Creating Copy Back In To the Data Center: No current enterprise is going to fully relinquish the data centers and do the business on Cloud, rather there will be a HYBRID delivery of a combination of data center, private and public clouds. In that scenario keeping a local copy of the most critical data is always a better option. Most Cloud providers do support such a scenario too.
For example with support from SQL Azure Data sync, we can replicate the data from Cloud back to the data centers.
SQL Azure Data Sync Scenarios:
- Cloud to cloud synchronization
- Enterprise (on-premise) to cloud
- Cloud to on-premise
- Bi-directional or sync-to-hub or sync-from-hub synchronization
Summary: Cloud has far reaching potential to enable the enterprises to concentrate on business capability needs versus operational and maintenance needs. Cloud also opens up new areas like High Performance Computing, Platform and Solutions as Service. Few of the initial outages should not create a fear, uncertainty and doubt in the minds of the enterprises.

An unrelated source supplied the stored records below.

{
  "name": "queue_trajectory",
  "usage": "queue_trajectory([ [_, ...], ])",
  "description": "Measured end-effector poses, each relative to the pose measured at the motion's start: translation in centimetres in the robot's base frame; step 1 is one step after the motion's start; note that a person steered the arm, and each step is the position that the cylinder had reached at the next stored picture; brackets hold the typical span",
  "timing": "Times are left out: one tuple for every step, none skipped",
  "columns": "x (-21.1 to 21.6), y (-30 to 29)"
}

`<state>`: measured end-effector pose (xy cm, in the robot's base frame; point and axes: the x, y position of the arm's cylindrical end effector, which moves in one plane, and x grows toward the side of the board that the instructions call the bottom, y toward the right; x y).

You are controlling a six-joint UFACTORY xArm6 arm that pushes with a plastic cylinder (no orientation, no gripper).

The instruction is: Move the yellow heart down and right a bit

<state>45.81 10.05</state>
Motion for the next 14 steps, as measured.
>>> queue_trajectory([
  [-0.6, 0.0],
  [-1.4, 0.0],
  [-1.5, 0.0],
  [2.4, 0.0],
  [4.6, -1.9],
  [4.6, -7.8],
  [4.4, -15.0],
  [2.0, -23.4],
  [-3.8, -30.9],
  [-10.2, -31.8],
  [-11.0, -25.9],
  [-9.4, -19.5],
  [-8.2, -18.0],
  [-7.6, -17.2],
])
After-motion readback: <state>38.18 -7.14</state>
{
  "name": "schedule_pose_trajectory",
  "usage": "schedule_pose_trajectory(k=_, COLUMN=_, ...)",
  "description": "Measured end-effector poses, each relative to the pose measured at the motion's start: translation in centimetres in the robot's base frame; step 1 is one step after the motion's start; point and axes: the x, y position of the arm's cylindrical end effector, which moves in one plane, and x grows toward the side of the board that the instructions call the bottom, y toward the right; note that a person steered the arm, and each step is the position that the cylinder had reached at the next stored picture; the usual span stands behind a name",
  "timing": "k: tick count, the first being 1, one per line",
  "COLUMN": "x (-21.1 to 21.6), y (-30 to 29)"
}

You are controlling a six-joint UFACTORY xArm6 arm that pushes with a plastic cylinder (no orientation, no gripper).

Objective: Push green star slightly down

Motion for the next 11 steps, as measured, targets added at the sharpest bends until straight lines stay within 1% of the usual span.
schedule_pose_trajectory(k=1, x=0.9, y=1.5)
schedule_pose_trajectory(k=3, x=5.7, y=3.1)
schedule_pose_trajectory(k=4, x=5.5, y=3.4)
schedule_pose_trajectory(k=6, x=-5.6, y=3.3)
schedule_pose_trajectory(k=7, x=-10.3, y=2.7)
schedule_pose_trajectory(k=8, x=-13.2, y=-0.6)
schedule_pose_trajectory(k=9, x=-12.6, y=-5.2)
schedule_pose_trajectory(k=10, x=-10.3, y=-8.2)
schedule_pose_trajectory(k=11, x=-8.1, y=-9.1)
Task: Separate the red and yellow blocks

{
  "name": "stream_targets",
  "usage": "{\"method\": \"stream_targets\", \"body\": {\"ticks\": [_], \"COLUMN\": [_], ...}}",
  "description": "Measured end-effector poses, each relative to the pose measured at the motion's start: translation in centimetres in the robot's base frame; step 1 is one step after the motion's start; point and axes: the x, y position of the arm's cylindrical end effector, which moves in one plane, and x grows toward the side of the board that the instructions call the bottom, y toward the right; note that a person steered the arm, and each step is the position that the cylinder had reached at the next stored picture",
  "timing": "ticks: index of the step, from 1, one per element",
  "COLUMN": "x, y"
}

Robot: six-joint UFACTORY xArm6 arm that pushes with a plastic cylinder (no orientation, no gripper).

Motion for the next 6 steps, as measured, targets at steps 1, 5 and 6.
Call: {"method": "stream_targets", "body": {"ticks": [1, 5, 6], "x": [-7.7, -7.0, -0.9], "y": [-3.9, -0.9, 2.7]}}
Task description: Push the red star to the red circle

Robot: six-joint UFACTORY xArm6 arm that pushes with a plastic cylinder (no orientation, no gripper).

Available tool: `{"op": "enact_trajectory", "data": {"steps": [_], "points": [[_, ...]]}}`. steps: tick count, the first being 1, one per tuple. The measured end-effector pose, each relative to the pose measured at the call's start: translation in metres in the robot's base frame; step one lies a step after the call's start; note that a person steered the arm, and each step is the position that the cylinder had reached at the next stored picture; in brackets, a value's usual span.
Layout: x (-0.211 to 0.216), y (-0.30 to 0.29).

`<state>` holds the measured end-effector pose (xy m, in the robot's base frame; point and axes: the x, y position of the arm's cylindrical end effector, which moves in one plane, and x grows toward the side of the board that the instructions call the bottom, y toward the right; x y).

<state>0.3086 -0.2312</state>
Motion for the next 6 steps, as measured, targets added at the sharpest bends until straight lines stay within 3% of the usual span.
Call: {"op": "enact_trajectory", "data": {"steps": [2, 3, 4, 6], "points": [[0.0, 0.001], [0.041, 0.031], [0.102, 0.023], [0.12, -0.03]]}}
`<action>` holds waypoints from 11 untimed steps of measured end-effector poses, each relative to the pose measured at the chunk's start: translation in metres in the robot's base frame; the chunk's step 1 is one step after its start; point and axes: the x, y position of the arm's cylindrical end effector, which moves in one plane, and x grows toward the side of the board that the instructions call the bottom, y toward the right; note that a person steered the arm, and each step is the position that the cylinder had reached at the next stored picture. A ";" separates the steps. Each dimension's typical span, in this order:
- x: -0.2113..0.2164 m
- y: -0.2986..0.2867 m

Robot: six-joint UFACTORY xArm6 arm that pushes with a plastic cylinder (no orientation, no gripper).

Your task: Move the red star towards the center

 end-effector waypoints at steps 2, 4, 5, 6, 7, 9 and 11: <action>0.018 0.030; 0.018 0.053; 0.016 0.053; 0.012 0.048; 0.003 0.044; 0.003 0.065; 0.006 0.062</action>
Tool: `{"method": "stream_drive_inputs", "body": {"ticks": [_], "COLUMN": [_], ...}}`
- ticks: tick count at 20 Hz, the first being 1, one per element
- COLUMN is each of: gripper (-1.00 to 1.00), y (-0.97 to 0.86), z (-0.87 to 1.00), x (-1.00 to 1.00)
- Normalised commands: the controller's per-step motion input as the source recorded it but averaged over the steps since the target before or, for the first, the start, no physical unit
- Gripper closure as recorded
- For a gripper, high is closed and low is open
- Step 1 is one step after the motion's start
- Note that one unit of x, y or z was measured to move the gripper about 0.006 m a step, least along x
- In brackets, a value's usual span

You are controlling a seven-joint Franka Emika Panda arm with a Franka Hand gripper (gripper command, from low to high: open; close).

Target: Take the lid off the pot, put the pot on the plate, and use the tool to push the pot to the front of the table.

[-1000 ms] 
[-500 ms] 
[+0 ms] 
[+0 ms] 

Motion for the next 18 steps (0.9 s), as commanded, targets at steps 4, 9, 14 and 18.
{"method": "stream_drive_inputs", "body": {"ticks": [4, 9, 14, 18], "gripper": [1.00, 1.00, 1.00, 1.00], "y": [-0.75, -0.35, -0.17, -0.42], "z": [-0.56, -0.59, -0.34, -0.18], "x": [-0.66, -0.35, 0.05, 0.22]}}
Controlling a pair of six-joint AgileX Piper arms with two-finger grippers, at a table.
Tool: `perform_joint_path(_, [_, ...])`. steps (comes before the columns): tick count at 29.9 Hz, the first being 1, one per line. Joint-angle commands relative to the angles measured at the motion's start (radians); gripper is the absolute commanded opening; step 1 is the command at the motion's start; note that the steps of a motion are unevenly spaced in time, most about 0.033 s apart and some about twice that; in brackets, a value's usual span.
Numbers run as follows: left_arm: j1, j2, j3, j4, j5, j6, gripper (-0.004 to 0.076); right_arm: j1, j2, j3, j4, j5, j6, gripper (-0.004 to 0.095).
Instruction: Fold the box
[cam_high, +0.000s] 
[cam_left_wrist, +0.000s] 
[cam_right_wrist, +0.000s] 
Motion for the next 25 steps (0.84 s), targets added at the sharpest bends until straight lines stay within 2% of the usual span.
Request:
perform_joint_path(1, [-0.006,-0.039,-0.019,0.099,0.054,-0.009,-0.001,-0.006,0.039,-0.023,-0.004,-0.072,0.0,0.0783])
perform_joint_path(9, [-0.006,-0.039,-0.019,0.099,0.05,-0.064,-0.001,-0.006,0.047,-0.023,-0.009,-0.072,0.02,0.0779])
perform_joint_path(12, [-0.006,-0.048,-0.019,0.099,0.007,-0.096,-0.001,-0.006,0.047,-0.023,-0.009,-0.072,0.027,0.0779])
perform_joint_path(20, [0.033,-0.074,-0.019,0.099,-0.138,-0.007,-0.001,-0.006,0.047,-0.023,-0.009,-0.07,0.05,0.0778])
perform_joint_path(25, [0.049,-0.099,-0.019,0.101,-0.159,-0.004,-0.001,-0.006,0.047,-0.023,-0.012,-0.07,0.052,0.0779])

It is all about the SLA needs of the individual applications and how we plan the cloud deployment. For example it’s almost impossible for today’s enterprises to suddenly provision a data center in a different continent and utilize for its disaster recovery needs. However most cloud providers allow for such a scenario as a simple self-service based provisioning.
It is up to the enterprises to evaluate the out-of-the-box as well as custom features against the SLA needs and come up with an appropriate strategy. This will make the Cloud Journey of the enterprises more fruitful.